Instructions to follow:
Output every line below without omitting or altering anything.

+ + +

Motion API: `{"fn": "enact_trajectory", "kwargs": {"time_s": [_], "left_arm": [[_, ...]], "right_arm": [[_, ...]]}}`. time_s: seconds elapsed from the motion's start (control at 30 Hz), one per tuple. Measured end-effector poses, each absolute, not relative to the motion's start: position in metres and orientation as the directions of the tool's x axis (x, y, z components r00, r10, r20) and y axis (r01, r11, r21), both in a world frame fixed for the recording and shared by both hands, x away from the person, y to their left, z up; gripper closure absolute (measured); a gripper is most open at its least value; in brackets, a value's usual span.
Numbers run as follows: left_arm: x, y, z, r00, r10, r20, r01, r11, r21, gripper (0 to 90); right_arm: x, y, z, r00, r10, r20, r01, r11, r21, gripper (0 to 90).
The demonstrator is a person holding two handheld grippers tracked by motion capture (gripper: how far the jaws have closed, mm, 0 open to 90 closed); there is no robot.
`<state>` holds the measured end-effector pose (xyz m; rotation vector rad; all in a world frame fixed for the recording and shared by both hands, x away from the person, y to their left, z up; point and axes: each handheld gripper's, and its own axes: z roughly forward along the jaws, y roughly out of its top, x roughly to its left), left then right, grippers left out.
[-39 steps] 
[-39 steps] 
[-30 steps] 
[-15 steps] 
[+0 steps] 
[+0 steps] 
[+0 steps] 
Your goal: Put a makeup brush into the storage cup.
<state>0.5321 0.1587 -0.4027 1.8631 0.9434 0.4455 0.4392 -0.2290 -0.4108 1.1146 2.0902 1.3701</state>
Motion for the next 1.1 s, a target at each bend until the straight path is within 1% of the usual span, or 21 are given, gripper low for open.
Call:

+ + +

Output for this exercise:
Motion API: `{"fn": "enact_trajectory", "kwargs": {"time_s": [_], "left_arm": [[_, ...]], "right_arm": [[_, ...]]}}`. time_s: seconds elapsed from the motion's start (control at 30 Hz), one per tuple. Measured end-effector poses, each absolute, not relative to the motion's start: position in metres and orientation as the directions of the tool's x axis (x, y, z components r00, r10, r20) and y axis (r01, r11, r21), both in a world frame fixed for the recording and shared by both hands, x away from the person, y to their left, z up; gripper closure absolute (measured); a gripper is most open at its least value; in brackets, a value's usual span.
Numbers run as follows: left_arm: x, y, z, r00, r10, r20, r01, r11, r21, gripper (0 to 90); right_arm: x, y, z, r00, r10, r20, r01, r11, r21, gripper (0 to 90).
The demonstrator is a person holding two handheld grippers tracked by motion capture (gripper: how far the jaws have closed, mm, 0 open to 90 closed); there is no robot.
`<state>` holds the measured end-effector pose (xyz m; rotation vector rad; all in a world frame fixed for the recording and shared by both hands, x away from the person, y to their left, z up; point and axes: each handheld gripper's, and its own axes: z roughly forward along the jaws, y roughly out of its top, x roughly to its left), left then right, grippers left out.
[-39 steps] 
[-39 steps] 
[-30 steps] 
[-15 steps] 
[+0 steps] 
[+0 steps] 
[+0 steps] 
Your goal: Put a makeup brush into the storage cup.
<state>0.5321 0.1587 -0.4027 1.8631 0.9434 0.4455 0.4392 -0.2290 -0.4108 1.1146 2.0902 1.3701</state>
Motion for the next 1.1 s, a target at each bend until the straight path is within 1% of the usual span, or 21 are given, gripper low for open.
Call:

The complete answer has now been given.